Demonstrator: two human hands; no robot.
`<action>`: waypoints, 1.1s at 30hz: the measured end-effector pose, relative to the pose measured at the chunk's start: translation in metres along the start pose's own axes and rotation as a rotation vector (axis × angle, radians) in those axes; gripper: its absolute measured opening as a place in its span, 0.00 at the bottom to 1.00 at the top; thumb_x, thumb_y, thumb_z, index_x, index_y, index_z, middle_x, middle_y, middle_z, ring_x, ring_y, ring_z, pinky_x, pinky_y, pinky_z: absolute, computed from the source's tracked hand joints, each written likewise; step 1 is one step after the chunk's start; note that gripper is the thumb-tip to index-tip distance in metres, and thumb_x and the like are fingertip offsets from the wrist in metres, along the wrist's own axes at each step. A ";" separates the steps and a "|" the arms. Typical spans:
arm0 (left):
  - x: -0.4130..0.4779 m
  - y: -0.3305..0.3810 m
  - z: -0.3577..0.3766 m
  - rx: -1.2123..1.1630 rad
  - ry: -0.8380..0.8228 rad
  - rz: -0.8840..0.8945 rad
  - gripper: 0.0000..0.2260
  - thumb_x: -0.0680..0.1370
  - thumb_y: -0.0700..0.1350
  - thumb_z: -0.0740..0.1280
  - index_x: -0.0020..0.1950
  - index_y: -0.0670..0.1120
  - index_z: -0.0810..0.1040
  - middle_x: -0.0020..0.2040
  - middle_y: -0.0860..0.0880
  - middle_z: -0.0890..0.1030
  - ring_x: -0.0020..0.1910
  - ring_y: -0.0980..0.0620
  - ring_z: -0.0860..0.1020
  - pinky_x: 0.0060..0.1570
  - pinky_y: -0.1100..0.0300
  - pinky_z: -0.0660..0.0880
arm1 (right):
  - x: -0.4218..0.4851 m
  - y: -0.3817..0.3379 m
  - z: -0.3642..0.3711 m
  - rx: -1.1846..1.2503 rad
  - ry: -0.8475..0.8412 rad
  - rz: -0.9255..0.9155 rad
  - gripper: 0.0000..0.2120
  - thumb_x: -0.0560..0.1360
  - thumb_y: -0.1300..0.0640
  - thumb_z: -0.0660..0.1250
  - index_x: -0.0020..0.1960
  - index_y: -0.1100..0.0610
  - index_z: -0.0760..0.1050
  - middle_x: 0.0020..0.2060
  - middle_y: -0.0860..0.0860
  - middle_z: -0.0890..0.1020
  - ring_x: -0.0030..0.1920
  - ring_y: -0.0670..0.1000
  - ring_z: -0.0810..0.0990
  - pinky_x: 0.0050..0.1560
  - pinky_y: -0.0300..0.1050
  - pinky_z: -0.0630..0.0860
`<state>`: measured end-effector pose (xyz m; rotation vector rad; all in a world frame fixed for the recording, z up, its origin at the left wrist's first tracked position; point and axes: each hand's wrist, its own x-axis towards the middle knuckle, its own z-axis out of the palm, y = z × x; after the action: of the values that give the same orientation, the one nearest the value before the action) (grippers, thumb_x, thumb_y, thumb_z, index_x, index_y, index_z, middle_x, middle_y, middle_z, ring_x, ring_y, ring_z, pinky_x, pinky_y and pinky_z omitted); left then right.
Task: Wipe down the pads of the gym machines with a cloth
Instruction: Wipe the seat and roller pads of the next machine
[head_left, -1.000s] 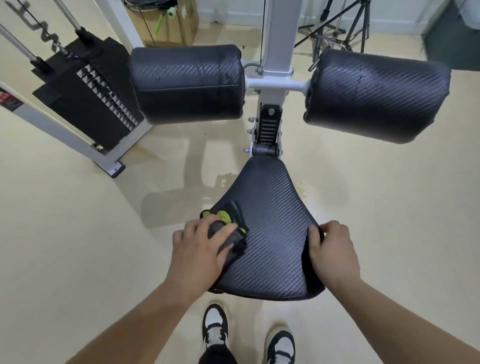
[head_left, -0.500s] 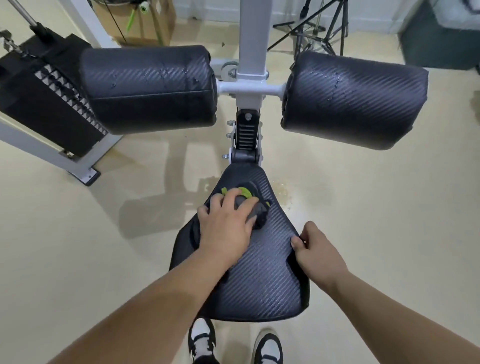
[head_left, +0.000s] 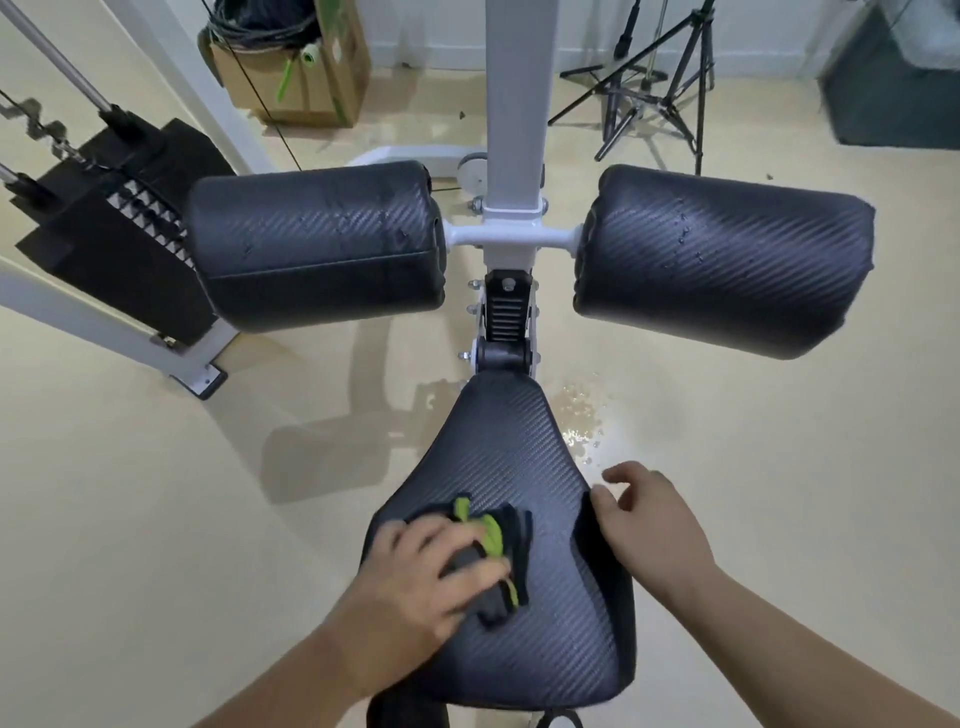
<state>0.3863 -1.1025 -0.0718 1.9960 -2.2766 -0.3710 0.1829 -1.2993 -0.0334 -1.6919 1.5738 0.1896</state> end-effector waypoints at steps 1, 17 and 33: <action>0.010 -0.012 -0.002 -0.011 0.008 -0.140 0.25 0.73 0.56 0.66 0.71 0.63 0.74 0.70 0.53 0.73 0.62 0.46 0.74 0.54 0.49 0.67 | 0.006 -0.011 0.004 -0.032 0.015 -0.034 0.20 0.81 0.40 0.61 0.69 0.46 0.74 0.58 0.49 0.78 0.57 0.51 0.79 0.57 0.51 0.77; 0.163 -0.099 -0.004 -0.602 -0.098 -0.632 0.25 0.84 0.58 0.58 0.80 0.53 0.61 0.72 0.46 0.72 0.67 0.42 0.74 0.64 0.44 0.74 | 0.068 -0.116 0.032 -0.432 -0.118 0.191 0.25 0.74 0.39 0.74 0.53 0.52 0.63 0.49 0.52 0.74 0.51 0.57 0.77 0.45 0.49 0.69; 0.102 -0.097 -0.007 -0.714 -0.181 -0.702 0.21 0.85 0.56 0.56 0.77 0.51 0.64 0.67 0.45 0.76 0.63 0.43 0.76 0.63 0.46 0.74 | 0.061 -0.102 0.034 -0.518 -0.075 0.113 0.28 0.75 0.30 0.66 0.55 0.52 0.62 0.52 0.53 0.74 0.57 0.59 0.79 0.47 0.51 0.70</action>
<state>0.4670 -1.2150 -0.0973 2.2755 -1.1264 -1.2385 0.3005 -1.3349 -0.0474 -1.9498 1.6568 0.7648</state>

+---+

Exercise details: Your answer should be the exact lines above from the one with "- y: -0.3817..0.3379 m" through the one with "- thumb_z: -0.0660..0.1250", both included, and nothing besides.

Output for this exercise:
  - y: -0.3817..0.3379 m
  - z: -0.3642..0.3711 m
  - rx: -1.1846..1.2503 rad
  - ry: -0.8475..0.8412 rad
  - rz: -0.9255..0.9155 rad
  - gripper: 0.0000..0.2120
  - thumb_x: -0.0560..0.1360
  - thumb_y: -0.1300..0.0640
  - thumb_z: -0.0660..0.1250

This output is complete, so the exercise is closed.